Once países, un mismo objetivo
Coordinar una investigación en once países no es tarea sencilla. Cada equipo debió adaptar el protocolo a su propio sistema de salud, sin perder la consistencia necesaria para comparar resultados entre países. Ese esfuerzo de coordinación es, para muchos científicos de la región, tan valioso como los resultados mismos del estudio.
La experiencia también deja una infraestructura de colaboración que podría reutilizarse en futuras investigaciones sobre otras enfermedades crónicas. Contar con una red ya establecida entre universidades y centros de salud de distintos países latinoamericanos facilita futuros proyectos conjuntos.

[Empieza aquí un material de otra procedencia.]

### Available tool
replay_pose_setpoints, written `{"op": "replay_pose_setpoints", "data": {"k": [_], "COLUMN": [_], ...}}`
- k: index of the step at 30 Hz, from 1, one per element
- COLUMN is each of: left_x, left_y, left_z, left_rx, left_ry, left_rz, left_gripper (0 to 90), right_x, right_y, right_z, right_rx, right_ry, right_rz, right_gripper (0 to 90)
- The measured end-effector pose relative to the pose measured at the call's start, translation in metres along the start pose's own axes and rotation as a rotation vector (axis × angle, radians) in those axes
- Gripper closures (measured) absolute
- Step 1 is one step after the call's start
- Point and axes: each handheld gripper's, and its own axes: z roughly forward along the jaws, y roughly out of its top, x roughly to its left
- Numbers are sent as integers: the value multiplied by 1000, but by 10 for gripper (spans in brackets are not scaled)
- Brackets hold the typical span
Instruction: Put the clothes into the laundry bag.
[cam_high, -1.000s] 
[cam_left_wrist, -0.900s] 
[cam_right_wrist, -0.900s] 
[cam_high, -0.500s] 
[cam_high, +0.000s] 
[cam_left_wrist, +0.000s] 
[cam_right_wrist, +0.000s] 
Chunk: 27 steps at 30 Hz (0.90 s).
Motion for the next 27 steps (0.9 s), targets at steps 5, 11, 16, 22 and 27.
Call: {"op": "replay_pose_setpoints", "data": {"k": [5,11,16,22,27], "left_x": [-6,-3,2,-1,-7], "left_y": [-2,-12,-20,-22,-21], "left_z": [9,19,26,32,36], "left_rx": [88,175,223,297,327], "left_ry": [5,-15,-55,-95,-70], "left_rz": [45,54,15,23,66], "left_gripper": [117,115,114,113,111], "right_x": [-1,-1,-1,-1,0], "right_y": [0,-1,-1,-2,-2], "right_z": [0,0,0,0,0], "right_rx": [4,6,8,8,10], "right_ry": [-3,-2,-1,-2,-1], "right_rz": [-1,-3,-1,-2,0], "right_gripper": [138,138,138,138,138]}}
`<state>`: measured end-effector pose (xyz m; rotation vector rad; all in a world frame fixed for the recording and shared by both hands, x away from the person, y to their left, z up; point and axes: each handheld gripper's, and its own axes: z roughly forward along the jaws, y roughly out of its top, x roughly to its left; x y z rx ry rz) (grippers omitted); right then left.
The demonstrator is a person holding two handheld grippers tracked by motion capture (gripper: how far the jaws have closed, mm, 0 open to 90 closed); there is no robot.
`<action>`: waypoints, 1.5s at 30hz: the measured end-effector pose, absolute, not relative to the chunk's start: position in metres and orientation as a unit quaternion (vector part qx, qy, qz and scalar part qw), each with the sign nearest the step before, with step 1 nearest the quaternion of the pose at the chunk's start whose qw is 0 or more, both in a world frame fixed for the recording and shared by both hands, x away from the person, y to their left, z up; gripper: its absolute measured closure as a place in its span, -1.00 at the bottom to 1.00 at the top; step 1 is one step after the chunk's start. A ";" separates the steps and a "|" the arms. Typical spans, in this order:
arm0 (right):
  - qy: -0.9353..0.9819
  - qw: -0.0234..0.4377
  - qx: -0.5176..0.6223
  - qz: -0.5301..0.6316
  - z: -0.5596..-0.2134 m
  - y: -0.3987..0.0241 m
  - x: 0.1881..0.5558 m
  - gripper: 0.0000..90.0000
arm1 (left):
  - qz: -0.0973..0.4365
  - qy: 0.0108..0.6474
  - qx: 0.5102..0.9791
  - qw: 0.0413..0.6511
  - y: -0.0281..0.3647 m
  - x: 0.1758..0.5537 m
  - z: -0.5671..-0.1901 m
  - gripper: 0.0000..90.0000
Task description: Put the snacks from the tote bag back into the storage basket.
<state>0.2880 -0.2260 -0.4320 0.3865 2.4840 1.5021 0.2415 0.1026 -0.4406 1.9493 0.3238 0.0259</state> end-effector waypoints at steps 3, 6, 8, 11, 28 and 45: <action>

Un antecedente para toda la región
Investigadores de otros países fuera de la muestra original ya expresaron interés en replicar el modelo. Naciones que no participaron en la primera fase del estudio podrían sumarse a versiones futuras, ampliando todavía más el alcance de la evidencia generada.
Para la comunidad científica latinoamericana, LatAm-FINGERS representa un antecedente importante. Demuestra que la región puede liderar investigaciones de gran escala, no solo participar como receptora de hallazgos producidos en otras partes del mundo.
Con la publicación completa en The Lancet todavía pendiente, la comunidad científica global seguirá de cerca los detalles metodológicos del estudio. Ese análisis servirá para evaluar si la intervención puede replicarse con éxito en otras regiones del mundo con características socioeconómicas similares a las de América Latina.